- **WHAT NEEDS TO BE DONE**: What you return must match the records below exactly, apart from the omitted pictures.

- **INPUT DATA**:
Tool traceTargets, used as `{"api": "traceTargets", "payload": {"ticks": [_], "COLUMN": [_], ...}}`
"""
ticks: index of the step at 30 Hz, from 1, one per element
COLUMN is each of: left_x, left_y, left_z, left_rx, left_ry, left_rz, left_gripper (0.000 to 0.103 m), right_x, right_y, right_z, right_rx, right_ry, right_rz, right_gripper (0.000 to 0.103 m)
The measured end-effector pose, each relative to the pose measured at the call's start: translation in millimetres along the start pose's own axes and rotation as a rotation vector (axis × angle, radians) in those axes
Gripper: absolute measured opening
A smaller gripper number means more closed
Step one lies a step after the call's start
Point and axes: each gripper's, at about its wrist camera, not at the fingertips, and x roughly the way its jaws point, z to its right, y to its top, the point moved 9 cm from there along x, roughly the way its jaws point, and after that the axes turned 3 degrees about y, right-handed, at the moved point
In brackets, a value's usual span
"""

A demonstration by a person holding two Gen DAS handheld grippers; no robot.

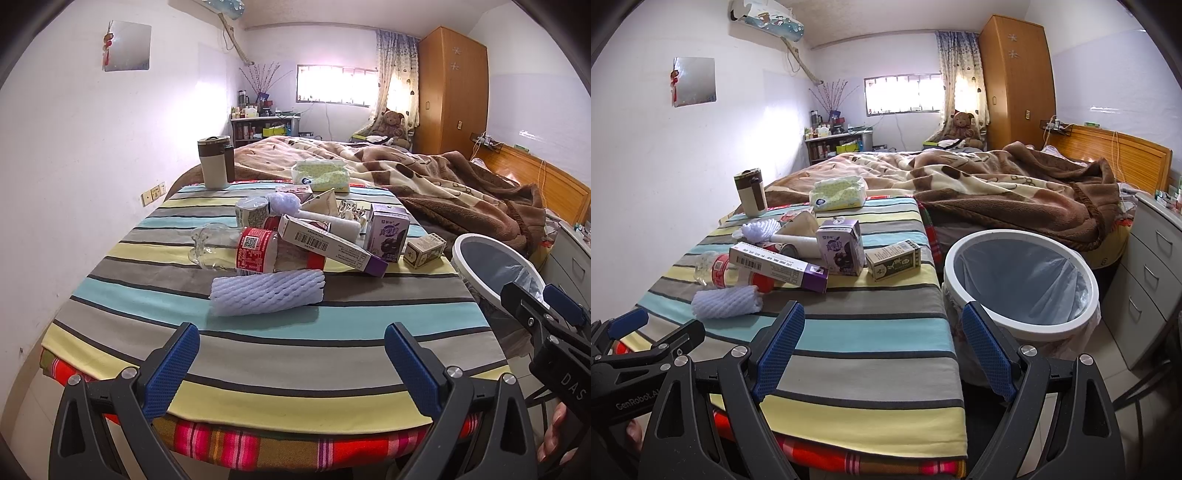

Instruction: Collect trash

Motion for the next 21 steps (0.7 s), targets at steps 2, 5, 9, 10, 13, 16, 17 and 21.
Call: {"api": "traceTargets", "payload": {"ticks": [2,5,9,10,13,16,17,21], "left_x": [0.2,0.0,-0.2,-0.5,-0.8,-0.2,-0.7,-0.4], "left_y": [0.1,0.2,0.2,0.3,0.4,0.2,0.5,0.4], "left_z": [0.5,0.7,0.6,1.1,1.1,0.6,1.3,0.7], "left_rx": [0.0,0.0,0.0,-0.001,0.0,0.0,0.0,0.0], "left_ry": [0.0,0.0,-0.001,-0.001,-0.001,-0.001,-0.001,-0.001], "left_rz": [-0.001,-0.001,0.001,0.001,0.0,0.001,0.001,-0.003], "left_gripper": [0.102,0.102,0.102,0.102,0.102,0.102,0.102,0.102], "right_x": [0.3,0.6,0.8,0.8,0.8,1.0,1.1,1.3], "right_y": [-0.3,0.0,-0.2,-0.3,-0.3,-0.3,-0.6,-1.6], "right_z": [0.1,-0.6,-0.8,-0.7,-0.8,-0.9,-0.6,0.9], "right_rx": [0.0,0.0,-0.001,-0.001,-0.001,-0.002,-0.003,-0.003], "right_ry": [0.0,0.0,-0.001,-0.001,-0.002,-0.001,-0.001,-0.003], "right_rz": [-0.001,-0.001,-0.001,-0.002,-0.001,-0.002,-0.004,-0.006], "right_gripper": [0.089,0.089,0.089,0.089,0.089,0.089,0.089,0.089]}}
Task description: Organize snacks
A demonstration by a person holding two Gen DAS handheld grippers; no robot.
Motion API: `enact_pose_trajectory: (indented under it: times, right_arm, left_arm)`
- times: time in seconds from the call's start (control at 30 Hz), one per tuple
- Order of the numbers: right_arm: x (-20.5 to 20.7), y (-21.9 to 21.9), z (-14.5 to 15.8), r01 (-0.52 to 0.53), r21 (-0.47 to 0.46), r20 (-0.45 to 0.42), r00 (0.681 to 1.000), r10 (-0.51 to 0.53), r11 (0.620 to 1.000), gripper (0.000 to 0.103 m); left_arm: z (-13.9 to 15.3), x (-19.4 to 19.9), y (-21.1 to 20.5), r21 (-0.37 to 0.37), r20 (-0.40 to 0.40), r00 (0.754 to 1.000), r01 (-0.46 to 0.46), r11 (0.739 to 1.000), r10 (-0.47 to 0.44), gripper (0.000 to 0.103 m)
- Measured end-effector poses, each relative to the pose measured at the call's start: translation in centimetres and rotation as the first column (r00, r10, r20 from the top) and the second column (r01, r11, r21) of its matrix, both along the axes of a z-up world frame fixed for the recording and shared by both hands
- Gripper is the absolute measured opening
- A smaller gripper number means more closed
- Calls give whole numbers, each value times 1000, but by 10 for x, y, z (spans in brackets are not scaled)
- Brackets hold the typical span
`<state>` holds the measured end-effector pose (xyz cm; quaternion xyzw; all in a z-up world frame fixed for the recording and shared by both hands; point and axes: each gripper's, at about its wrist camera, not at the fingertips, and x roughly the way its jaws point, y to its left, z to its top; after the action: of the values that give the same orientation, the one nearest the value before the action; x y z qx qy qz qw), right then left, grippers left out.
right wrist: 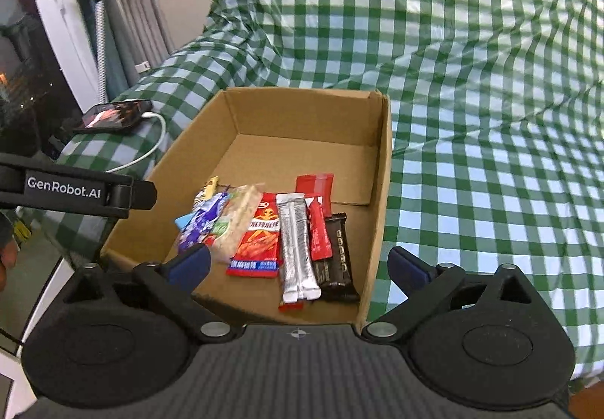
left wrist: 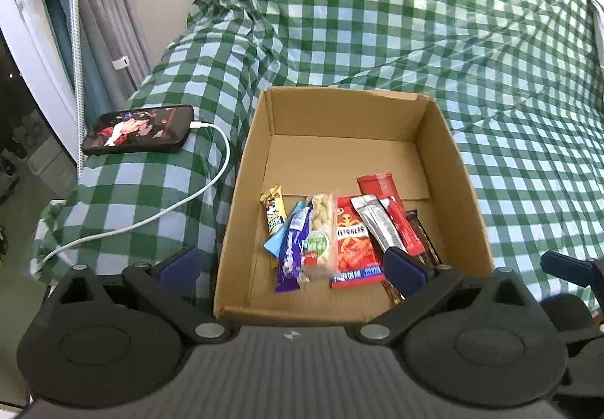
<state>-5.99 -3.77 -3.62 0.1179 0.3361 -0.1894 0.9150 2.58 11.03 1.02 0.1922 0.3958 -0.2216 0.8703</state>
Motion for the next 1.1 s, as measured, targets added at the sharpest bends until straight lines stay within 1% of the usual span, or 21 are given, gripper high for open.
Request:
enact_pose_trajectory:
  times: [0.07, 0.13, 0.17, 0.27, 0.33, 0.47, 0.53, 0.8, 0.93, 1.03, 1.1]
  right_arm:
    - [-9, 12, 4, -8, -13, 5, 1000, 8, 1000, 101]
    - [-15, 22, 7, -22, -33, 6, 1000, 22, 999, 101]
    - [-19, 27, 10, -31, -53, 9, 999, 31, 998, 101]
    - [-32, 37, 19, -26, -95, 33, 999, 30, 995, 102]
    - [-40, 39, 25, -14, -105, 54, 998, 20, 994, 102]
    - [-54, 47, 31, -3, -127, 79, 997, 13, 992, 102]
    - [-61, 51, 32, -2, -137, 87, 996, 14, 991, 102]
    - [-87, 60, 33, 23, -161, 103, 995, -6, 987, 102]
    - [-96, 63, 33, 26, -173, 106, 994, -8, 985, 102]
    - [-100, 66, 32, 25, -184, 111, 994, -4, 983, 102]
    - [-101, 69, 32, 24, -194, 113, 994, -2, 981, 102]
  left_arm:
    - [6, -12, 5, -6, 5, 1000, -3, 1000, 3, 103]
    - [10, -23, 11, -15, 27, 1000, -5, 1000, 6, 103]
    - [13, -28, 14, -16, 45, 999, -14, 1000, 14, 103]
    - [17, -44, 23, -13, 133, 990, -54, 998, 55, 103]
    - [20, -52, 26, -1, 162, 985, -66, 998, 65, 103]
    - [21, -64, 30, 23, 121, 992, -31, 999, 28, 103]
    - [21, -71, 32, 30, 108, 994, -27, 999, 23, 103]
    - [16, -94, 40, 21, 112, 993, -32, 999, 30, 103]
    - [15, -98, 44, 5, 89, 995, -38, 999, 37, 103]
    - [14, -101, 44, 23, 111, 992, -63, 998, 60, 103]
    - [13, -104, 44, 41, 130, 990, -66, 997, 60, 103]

- **EXPECTED ANSWER**:
Tool traceTargets, used as `{"api": "traceTargets", "payload": {"ticks": [_], "COLUMN": [_], ...}}`
"""
ticks: index of the step at 30 Hz, from 1, one per element
COLUMN is each of: left_x, left_y, left_z, left_rx, left_ry, left_rz, left_gripper (0.000 to 0.103 m), right_x, right_y, right_z, right_rx, right_ry, right_rz, right_gripper (0.000 to 0.103 m)
The measured end-effector pose, each relative to the pose measured at the call's start: translation in millimetres along the start pose's own axes and rotation as a rotation vector (axis × angle, radians) in those axes
Gripper: absolute measured opening
A smaller gripper number means more closed
Step one lies a step after the call's start
Point and axes: each gripper's, at about its wrist camera, not at the fingertips, and x roughly the way its jaws point, z to its right, y to its top, the point moved 9 cm from there along x, roughly the way its jaws point, and after that the axes turned 3 degrees about y, right-handed, at the moved point
In brackets, a value's usual span
"""

A demonstration by a person holding two Gen DAS handheld grippers; no robot.


Instruction: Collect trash

Motion for the next 21 steps (0.7 s), targets at steps 2, 5, 9, 10, 13, 16, 17 and 21.
Call: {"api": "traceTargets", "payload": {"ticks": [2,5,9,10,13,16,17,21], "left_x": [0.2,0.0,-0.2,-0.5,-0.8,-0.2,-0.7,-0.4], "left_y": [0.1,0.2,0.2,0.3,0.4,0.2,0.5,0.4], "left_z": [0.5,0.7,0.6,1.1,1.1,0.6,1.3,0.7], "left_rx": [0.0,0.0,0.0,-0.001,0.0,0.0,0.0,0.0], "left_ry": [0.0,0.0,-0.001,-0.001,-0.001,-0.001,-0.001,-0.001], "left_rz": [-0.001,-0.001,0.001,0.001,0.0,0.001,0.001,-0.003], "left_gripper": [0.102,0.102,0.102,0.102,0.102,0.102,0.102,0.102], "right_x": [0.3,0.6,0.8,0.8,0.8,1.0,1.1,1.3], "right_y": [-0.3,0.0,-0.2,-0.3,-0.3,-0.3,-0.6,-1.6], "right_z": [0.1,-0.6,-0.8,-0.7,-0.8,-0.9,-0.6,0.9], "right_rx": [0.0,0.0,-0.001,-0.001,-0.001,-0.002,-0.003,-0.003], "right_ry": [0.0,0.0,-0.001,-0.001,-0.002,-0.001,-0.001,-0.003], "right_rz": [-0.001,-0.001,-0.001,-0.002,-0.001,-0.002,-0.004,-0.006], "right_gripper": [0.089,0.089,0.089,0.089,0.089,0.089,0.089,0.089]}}
Task description: Organize snacks
A demonstration by a person holding two Gen DAS handheld grippers; no robot.
Motion API: `enact_pose_trajectory: (indented under it: times, right_arm, left_arm)`
- times: time in seconds from the call's start (control at 30 Hz), one per tuple
- Order of the numbers: right_arm: x (-20.5 to 20.7), y (-21.9 to 21.9), z (-14.5 to 15.8), r01 (-0.52 to 0.53), r21 (-0.47 to 0.46), r20 (-0.45 to 0.42), r00 (0.681 to 1.000), r10 (-0.51 to 0.53), r11 (0.620 to 1.000), gripper (0.000 to 0.103 m); left_arm: z (-13.9 to 15.3), x (-19.4 to 19.9), y (-21.1 to 20.5), r21 (-0.37 to 0.37), r20 (-0.40 to 0.40), r00 (0.754 to 1.000), r01 (-0.46 to 0.46), r11 (0.739 to 1.000), r10 (-0.47 to 0.44), gripper (0.000 to 0.103 m)
- Measured end-effector poses, each relative to the pose measured at the call's start: translation in centimetres and rotation as the first column (r00, r10, r20 from the top) and the second column (r01, r11, r21) of its matrix, both along the axes of a z-up world frame fixed for the recording and shared by both hands
- Gripper is the absolute measured opening
- A smaller gripper number means more closed
- Calls give whole numbers, each value times 1000, but by 10 for x, y, z (spans in brackets are not scaled)
- Brackets hold the typical span
`<state>` holds the measured end-effector pose (xyz cm; quaternion xyzw; all in a z-up world frame fixed for the recording and shared by both hands; point and axes: each gripper's, at about its wrist camera, not at the fingertips, and x roughly the way its jaws point, y to its left, z to its top; after the action: of the values that give the same orientation, the one nearest the value before the action; x y z qx qy qz qw), right then left, grippers left out.
right wrist: 
left wrist: 
<state>-5.99 -3.77 -3.62 0.1179 0.3361 -0.1894 0.9150 2.58 11.03 1.02 0.1922 0.3958 -0.2216 0.8703</state>
Motion for the next 1.1 s, as measured, targets added at the sharpest bends until straight lines stay within 1% of the usual span, or 21 are given, gripper high for open.
Request:
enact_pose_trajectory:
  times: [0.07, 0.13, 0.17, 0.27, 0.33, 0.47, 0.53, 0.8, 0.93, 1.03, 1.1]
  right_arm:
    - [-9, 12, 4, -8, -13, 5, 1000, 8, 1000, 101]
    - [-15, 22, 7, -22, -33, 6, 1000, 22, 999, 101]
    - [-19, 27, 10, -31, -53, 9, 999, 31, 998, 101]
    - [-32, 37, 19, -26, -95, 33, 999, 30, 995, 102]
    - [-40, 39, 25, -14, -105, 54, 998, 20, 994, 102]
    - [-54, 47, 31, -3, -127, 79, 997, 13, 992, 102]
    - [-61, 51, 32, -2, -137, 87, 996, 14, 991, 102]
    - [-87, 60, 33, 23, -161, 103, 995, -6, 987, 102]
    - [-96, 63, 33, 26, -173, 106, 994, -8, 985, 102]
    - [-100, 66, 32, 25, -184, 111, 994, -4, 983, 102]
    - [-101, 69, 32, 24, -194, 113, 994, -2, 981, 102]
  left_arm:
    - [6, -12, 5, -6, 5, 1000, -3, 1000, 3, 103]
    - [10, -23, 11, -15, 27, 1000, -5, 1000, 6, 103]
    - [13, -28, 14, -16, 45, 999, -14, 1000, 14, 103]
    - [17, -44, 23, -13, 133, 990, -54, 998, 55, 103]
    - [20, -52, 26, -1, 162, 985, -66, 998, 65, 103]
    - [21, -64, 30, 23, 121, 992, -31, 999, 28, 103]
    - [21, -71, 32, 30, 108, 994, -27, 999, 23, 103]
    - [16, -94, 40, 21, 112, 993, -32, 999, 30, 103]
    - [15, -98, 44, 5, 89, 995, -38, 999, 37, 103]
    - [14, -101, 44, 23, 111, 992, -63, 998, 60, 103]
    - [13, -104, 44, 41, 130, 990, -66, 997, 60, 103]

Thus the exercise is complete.